[Items from a dataset]
+++++

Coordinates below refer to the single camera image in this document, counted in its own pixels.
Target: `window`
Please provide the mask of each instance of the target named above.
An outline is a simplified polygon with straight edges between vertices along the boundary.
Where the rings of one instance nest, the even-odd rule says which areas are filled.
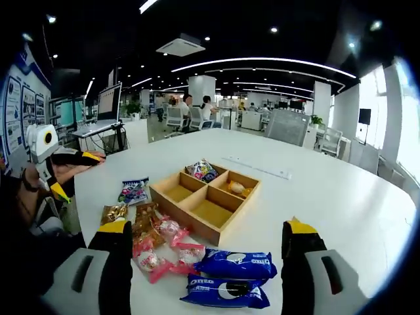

+++++

Count lines above containing "instance" and report only the total.

2